# Your instructions:
Report only the number of lines below in which the string "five" appears.

# Dataset excerpts:

___

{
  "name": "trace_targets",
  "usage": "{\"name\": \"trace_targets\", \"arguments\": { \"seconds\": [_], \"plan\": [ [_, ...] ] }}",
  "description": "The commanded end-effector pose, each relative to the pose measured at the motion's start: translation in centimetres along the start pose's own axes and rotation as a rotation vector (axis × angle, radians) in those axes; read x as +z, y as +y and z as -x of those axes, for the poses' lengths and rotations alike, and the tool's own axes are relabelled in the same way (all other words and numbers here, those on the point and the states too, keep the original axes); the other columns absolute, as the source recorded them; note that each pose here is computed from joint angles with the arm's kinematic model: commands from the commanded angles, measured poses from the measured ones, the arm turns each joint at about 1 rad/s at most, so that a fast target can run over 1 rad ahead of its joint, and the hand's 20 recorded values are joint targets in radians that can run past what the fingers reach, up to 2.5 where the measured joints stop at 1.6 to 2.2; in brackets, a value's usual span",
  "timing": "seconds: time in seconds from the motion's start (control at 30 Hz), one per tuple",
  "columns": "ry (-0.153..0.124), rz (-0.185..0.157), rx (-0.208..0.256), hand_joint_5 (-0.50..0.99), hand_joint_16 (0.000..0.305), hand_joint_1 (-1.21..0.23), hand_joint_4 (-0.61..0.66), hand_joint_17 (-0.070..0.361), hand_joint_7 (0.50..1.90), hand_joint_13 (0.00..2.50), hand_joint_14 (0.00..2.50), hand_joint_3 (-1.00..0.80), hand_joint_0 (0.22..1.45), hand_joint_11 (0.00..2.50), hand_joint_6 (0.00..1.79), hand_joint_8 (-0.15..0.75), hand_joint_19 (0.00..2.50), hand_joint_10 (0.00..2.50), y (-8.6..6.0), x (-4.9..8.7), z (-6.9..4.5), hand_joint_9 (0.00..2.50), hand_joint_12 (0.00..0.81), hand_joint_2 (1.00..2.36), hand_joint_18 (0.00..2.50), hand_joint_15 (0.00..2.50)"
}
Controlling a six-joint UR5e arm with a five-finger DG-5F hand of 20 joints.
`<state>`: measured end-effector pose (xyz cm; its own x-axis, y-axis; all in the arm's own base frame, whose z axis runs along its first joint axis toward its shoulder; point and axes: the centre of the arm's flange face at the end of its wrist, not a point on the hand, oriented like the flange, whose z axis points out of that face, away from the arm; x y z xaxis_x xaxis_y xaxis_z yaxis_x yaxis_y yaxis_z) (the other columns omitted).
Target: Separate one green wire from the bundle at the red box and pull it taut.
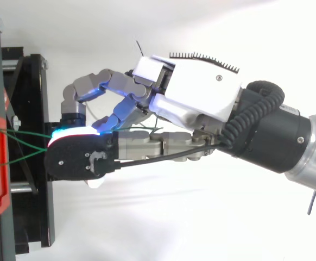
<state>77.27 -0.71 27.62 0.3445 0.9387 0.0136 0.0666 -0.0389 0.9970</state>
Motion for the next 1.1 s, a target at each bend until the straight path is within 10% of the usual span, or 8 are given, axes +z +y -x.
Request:
{"name": "trace_targets", "arguments": {
  "seconds": [0.0,0.43,1.07],
  "plan": [
    [0.0,-0.002,-0.001,-0.15,0.057,-0.78,0.09,0.129,1.28,0.82,0.02,-0.08,0.6,0.86,0.91,0.298,0.57,0.03,-0.05,-0.03,-0.04,1.1,0.417,1.02,0.88,0.43],
    [0.0,-0.008,-0.002,-0.16,0.052,-0.86,0.1,0.116,1.24,0.79,0.02,-0.43,0.66,0.86,0.91,0.27,0.55,0.02,-0.11,-0.09,0.01,1.07,0.39,1.01,0.82,0.42],
    [0.0,-0.022,0.008,-0.13,0.058,-0.42,0.15,0.13,1.32,0.89,0.02,-0.39,0.55,0.86,0.88,0.301,0.64,0.02,-0.08,-0.26,0.11,1.2,0.437,1.01,0.92,0.46]
  ]
}}
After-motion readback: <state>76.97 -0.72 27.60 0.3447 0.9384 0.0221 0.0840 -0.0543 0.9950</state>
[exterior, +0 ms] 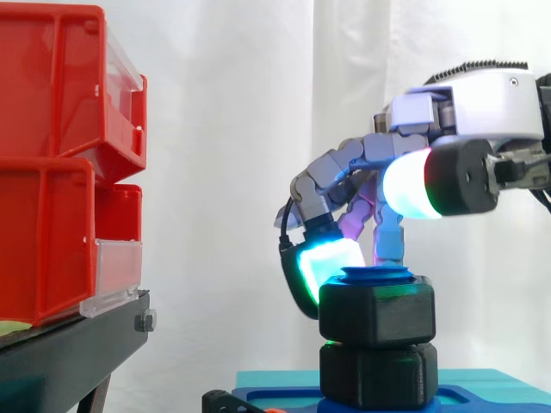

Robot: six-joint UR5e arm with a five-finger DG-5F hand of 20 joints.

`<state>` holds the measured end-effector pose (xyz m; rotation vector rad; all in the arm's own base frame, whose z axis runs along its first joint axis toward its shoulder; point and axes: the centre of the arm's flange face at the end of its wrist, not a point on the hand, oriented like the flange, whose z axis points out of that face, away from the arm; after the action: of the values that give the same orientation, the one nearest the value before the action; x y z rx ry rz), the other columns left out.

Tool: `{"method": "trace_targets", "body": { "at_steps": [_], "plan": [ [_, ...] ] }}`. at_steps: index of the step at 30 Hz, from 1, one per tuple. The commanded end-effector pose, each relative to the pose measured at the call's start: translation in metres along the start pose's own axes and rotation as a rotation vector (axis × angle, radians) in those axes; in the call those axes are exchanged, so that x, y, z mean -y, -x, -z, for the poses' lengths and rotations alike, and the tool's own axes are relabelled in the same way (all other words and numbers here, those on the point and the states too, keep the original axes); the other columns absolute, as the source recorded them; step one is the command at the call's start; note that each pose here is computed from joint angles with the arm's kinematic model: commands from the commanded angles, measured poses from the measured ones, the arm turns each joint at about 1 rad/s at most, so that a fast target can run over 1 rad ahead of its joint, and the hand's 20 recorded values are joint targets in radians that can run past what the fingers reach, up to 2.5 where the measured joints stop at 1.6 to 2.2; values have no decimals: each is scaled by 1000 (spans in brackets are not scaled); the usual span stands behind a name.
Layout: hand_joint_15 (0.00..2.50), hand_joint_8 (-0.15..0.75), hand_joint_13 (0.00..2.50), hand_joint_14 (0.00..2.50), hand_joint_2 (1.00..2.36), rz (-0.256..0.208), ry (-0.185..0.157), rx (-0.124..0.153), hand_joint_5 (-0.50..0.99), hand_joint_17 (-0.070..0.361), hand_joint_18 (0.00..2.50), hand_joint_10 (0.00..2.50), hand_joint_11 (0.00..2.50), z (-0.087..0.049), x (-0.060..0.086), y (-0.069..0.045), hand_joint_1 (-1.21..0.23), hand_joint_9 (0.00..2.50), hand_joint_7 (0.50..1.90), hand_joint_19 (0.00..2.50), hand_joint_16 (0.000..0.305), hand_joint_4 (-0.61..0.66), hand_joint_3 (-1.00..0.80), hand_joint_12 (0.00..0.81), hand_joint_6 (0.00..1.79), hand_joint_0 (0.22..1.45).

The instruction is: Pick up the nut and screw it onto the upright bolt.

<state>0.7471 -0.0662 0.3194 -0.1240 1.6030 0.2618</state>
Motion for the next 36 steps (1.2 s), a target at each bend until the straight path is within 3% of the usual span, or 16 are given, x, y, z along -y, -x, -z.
{"method": "trace_targets", "body": {
  "at_steps": [1, 6, 7, 9, 12, 13, 20, 23, 24, 28, 36],
  "plan": [
    [0, 251, 949, 0, 1000, 3, 10, 10, 51, 10, 450, 1, 0, 0, 6, 12, -182, 1528, 1318, 0, 4, 61, -500, 149, 681, 529],
    [0, 258, 1044, 0, 1000, 4, 12, 1, 58, 7, 541, 0, 0, 2, 12, 31, -191, 1614, 1313, 0, 3, 75, -500, 143, 671, 525],
    [0, 259, 1048, 0, 1000, 13, 6, 2, 60, 7, 559, 0, 0, 4, 17, 39, -194, 1624, 1318, 0, 3, 78, -500, 141, 668, 524],
    [0, 266, 1051, 0, 1000, 14, 6, 0, 61, 6, 571, 0, 0, 5, 18, 42, -194, 1637, 1310, 0, 3, 73, -500, 141, 666, 523],
    [0, 276, 1031, 0, 1000, 13, 9, -4, 66, 9, 563, 0, 17, 5, 19, 45, -186, 1600, 1478, 0, 4, 69, -500, 159, 583, 522],
    [0, 286, 995, 0, 1000, 15, 9, 2, 68, 15, 538, 3, 33, 5, 19, 48, -180, 1539, 1631, 0, 6, 115, -500, 173, 503, 520],
    [0, 303, 860, 0, 1000, 22, 13, 19, -25, 40, 427, 0, 0, 1, 14, 49, -163, 1358, 1085, 0, 18, 261, -500, 209, 505, 514],
    [0, 291, 721, 0, 1000, 27, 13, 9, -61, 49, 319, 0, 0, 0, 11, 41, -150, 1240, 951, 0, 22, 268, -500, 224, 504, 507],
    [0, 285, 669, 0, 1000, 28, -1, -10, -72, 50, 270, 0, 0, 2, 10, 27, -144, 1172, 917, 0, 22, 261, -500, 240, 504, 504],
    [0, 263, 492, 0, 1000, 29, -37, 20, -105, 59, 75, 0, 0, -4, 3, 12, -120, 960, 796, 0, 26, 224, -500, 281, 503, 494],
    [0, 233, 305, 0, 1000, 21, -24, 48, -131, 72, 0, 0, 0, -12, -15, 10, -84, 641, 598, 0, 32, 241, -500, 305, 501, 482]
  ]
}}
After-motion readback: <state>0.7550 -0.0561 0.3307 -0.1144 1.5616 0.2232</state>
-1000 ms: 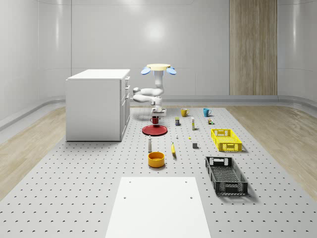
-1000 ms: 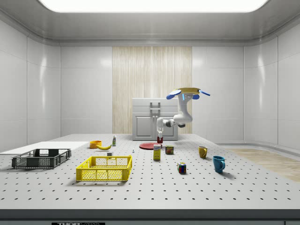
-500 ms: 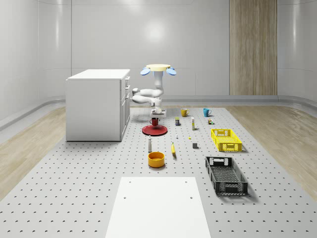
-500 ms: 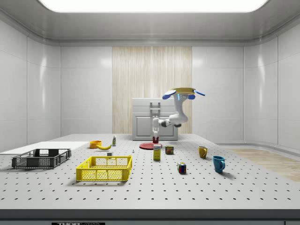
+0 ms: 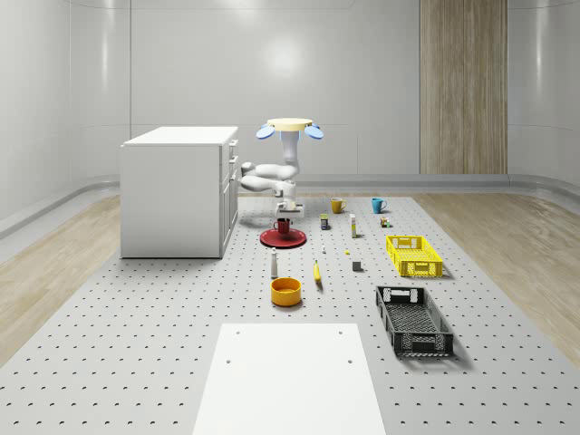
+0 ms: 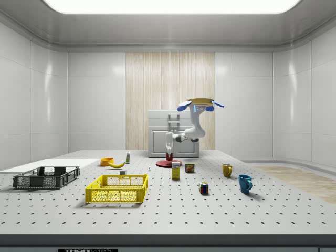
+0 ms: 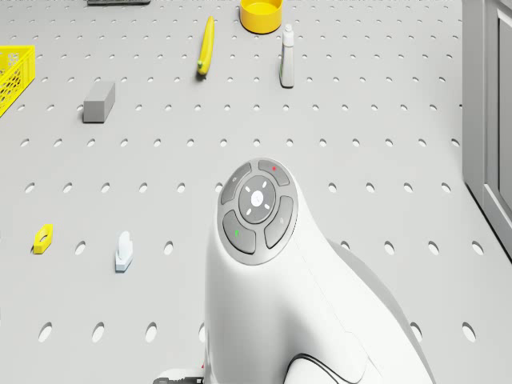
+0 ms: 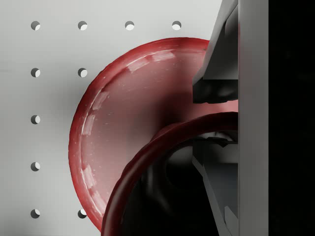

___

# Answer section:
2